Without the pictures, set down every line of the data exactly.

[[ Source material open ]]

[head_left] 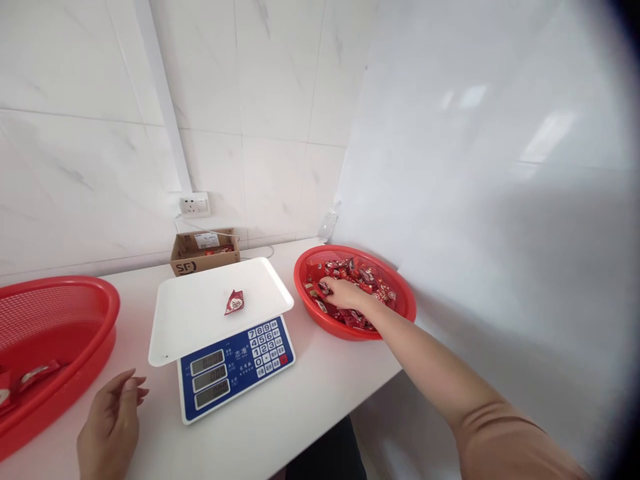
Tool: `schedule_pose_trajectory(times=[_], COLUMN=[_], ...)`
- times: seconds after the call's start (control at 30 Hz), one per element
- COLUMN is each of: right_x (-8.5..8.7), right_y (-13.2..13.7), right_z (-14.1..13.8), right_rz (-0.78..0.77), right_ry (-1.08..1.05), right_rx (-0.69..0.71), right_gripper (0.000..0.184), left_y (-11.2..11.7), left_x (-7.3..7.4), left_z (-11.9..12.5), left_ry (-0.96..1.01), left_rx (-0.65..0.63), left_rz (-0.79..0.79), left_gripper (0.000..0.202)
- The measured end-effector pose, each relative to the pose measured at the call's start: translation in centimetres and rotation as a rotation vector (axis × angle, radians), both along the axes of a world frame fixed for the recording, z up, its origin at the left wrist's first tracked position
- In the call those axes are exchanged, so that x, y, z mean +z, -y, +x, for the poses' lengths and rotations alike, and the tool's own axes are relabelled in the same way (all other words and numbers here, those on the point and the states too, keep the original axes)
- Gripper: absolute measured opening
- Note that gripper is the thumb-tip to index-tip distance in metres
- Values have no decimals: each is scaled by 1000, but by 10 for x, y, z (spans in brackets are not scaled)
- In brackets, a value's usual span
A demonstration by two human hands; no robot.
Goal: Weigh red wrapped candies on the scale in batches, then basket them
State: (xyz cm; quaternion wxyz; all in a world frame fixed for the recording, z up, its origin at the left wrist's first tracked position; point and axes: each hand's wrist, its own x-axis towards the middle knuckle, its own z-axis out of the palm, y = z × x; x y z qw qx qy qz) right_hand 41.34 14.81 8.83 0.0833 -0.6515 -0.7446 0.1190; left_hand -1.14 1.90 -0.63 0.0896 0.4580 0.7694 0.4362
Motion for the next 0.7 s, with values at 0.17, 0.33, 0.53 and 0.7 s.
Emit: schedule_pose_trajectory(times=[0.17, 0.33, 0.53, 0.7], right_x=[17, 42, 59, 52], right_y=[-7, -8, 15, 22], right_z=[5, -12, -68, -49], right_rz=[38, 303, 382, 216], right_ry=[4, -122, -302, -158], right_rx=[-120, -170, 109, 183], right_gripper=[45, 44, 44, 41], left_y=[4, 3, 2, 4], left_x=[13, 9, 9, 8], left_z=[3, 2, 3, -2], left_ry=[183, 190, 202, 191], left_rx=[-23, -42, -32, -6], left_rz=[-29, 4, 18, -4], left_gripper=[37, 42, 44, 44])
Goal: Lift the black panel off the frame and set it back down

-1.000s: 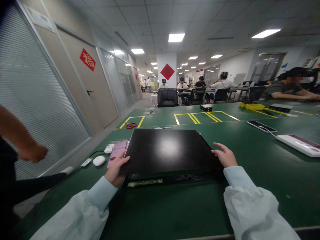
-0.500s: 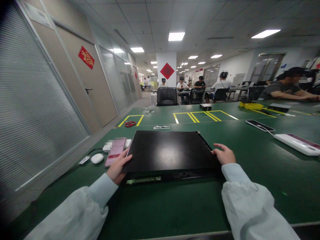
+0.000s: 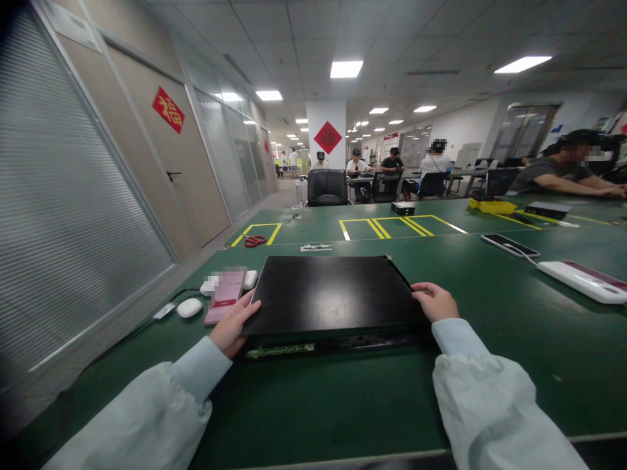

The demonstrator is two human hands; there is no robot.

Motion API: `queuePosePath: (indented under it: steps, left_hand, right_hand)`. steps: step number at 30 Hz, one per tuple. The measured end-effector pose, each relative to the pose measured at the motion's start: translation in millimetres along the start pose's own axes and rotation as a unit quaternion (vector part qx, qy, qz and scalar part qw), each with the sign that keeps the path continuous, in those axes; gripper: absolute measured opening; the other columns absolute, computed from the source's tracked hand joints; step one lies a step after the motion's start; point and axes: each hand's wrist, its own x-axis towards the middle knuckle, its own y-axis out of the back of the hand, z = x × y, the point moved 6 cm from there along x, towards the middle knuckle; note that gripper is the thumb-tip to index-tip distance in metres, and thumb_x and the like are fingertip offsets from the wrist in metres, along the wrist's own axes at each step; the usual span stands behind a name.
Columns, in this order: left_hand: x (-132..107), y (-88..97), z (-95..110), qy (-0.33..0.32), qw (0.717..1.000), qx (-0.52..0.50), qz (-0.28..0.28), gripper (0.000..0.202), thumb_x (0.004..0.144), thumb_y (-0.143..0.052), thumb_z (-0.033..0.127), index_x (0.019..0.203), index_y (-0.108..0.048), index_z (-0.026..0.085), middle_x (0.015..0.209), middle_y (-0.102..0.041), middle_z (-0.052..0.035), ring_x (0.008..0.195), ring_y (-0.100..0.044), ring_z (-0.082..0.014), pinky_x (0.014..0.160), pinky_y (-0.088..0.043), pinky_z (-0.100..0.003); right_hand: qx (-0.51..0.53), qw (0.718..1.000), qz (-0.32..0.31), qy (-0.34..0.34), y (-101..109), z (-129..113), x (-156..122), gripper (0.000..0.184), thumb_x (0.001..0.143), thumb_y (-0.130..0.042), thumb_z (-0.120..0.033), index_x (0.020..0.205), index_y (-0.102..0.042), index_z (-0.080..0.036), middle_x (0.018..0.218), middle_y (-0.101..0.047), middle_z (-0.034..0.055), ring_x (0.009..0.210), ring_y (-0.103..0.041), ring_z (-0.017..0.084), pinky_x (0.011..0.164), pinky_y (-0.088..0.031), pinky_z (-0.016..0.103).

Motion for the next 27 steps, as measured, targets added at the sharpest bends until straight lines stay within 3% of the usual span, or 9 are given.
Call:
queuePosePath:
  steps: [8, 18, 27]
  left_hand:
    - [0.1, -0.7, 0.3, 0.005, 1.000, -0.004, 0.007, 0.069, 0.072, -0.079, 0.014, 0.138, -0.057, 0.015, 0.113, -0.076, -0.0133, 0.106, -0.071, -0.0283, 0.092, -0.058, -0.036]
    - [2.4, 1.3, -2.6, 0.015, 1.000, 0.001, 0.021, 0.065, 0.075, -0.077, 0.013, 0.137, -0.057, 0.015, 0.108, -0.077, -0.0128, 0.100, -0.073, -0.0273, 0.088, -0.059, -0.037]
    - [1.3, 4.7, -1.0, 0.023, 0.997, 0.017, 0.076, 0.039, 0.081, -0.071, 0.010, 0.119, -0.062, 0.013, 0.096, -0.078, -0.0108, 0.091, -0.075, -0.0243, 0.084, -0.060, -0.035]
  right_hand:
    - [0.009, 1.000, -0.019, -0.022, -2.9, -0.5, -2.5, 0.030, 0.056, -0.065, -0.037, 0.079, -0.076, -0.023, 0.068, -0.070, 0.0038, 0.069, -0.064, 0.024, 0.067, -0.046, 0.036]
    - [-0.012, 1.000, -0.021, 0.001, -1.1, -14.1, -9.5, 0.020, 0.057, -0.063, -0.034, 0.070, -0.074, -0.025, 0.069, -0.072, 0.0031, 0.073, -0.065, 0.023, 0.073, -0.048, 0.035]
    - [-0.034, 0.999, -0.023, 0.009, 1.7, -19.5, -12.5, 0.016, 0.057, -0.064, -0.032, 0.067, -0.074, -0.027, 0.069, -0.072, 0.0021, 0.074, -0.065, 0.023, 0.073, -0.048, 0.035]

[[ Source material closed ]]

◆ Output below
[head_left] 
Tool: `schedule_pose_trajectory(times=[_], COLUMN=[_], ...)`
- times: seconds after the call's start (control at 30 Hz), one per element
- COLUMN is each of: right_x (-8.5..8.7), right_y (-13.2..13.7), right_z (-14.1..13.8), right_rz (-0.78..0.77), right_ry (-1.08..1.05), right_rx (-0.69..0.71), right_gripper (0.000..0.184), left_y (-11.2..11.7), left_x (-7.3..7.4), left_z (-11.9..12.5), left_ry (-0.96..1.01), left_rx (-0.65..0.63), left_rz (-0.79..0.79), left_gripper (0.000..0.202)
- The measured end-effector pose, each relative to the pose measured at the call's start: translation in centimetres and rotation as a rotation vector (axis × angle, radians), both along the axes of a world frame fixed for the recording, z up, its origin at the left wrist's first tracked position
- In the call those axes are exchanged, so that x, y, z mean +z, -y, +x, for the poses' lengths and rotations alike, and the tool's own axes are relabelled in the same way (all other words and numbers here, those on the point and the states too, keep the original axes)
- Gripper: absolute measured opening
- Note that gripper is the thumb-tip to index-tip distance in metres
- Values have no decimals: each is scaled by 1000, but by 10 for x, y, z (spans in brackets are not scaled)
- In brackets, a value's usual span
A demonstration by two human hands; no robot.
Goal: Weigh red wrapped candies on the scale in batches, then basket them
State: (xyz cm; quaternion wxyz; all in a world frame fixed for the recording, z up, its origin at the left wrist's first tracked position; point and axes: each hand's wrist, its own x-axis towards the middle knuckle, its own z-axis out of the palm, y = z × x; x y z qw qx qy qz) right_hand 41.34 14.81 8.83 0.0833 -0.6515 -0.7446 0.1190; left_hand -1.14 1.90 -0.63 0.0896 0.4580 0.7694 0.4362
Motion for the next 0.7 s, with values at 0.17, 0.33, 0.53 and 0.7 s.
Emit: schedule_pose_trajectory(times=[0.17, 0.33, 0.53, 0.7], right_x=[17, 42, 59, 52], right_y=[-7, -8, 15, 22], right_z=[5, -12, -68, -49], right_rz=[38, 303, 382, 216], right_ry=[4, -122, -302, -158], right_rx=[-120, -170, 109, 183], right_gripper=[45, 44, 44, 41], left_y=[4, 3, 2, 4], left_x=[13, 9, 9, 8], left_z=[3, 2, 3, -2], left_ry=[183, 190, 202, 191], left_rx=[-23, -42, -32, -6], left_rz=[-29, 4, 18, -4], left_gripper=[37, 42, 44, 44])
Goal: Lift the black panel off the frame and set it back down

-1.000s: 
-0.500s: 
+0.000s: 

The demonstrator is two human hands; there is no robot.

Motion API: `queuePosePath: (indented under it: steps, left_hand, right_hand)`. steps: step number at 30 Hz, one per tuple. The measured end-effector pose, each relative to the pose measured at the motion's start: translation in millimetres along the start pose's own axes and rotation as a unit quaternion (vector part qx, qy, qz and scalar part qw), each with the sign that keeps the path continuous, in those axes; gripper: absolute measured opening; the other columns absolute, computed from the source's tracked hand joints; step one lies a step after the motion's start; point and axes: each hand's wrist, its own x-axis towards the middle knuckle, its own y-axis out of the back of the hand, z = x × y, the point moved 6 cm from there along x, towards the middle knuckle; note that gripper is the thumb-tip to index-tip distance in metres, and thumb_x and the like are fingertip offsets from the wrist in metres, along the wrist's own axes at each step; the usual span stands behind a name.
Columns, in this order: left_hand: x (-132..107), y (-88..97), z (-95..110), qy (-0.33..0.32), qw (0.717..1.000), qx (-0.52..0.50), qz (-0.28..0.28), gripper (0.000..0.202), thumb_x (0.004..0.144), thumb_y (-0.143..0.052), thumb_z (-0.033..0.127), index_x (0.019..0.203), index_y (-0.108..0.048), index_z (-0.026..0.085), middle_x (0.015..0.209), middle_y (-0.102..0.041), middle_z (-0.052..0.035), ring_x (0.008..0.195), ring_y (-0.100..0.044), ring_z (-0.082..0.014), pinky_x (0.014..0.160), pinky_y (-0.088..0.043), pinky_z (-0.100..0.003); right_hand: qx (-0.51..0.53), qw (0.718..1.000), qz (-0.32..0.31), qy (-0.34..0.34), y (-101..109), z (-129..113), x (-156..122), gripper (0.000..0.184), thumb_x (0.001..0.143), thumb_y (-0.130..0.042), thumb_z (-0.120..0.033), index_x (0.020..0.205), index_y (-0.102..0.042), index_z (-0.080..0.036), middle_x (0.018..0.218), middle_y (-0.101..0.047), middle_z (-0.034..0.055), ring_x (0.009..0.210), ring_y (-0.103..0.041), ring_z (-0.017..0.084), pinky_x (0.011..0.164), pinky_y (-0.088..0.031), pinky_z (-0.016..0.103).

Motion for the next 27 steps, as measured, targets added at the sharpest bends until straight lines stay within 3% of the usual span, or 9 are given.
Call:
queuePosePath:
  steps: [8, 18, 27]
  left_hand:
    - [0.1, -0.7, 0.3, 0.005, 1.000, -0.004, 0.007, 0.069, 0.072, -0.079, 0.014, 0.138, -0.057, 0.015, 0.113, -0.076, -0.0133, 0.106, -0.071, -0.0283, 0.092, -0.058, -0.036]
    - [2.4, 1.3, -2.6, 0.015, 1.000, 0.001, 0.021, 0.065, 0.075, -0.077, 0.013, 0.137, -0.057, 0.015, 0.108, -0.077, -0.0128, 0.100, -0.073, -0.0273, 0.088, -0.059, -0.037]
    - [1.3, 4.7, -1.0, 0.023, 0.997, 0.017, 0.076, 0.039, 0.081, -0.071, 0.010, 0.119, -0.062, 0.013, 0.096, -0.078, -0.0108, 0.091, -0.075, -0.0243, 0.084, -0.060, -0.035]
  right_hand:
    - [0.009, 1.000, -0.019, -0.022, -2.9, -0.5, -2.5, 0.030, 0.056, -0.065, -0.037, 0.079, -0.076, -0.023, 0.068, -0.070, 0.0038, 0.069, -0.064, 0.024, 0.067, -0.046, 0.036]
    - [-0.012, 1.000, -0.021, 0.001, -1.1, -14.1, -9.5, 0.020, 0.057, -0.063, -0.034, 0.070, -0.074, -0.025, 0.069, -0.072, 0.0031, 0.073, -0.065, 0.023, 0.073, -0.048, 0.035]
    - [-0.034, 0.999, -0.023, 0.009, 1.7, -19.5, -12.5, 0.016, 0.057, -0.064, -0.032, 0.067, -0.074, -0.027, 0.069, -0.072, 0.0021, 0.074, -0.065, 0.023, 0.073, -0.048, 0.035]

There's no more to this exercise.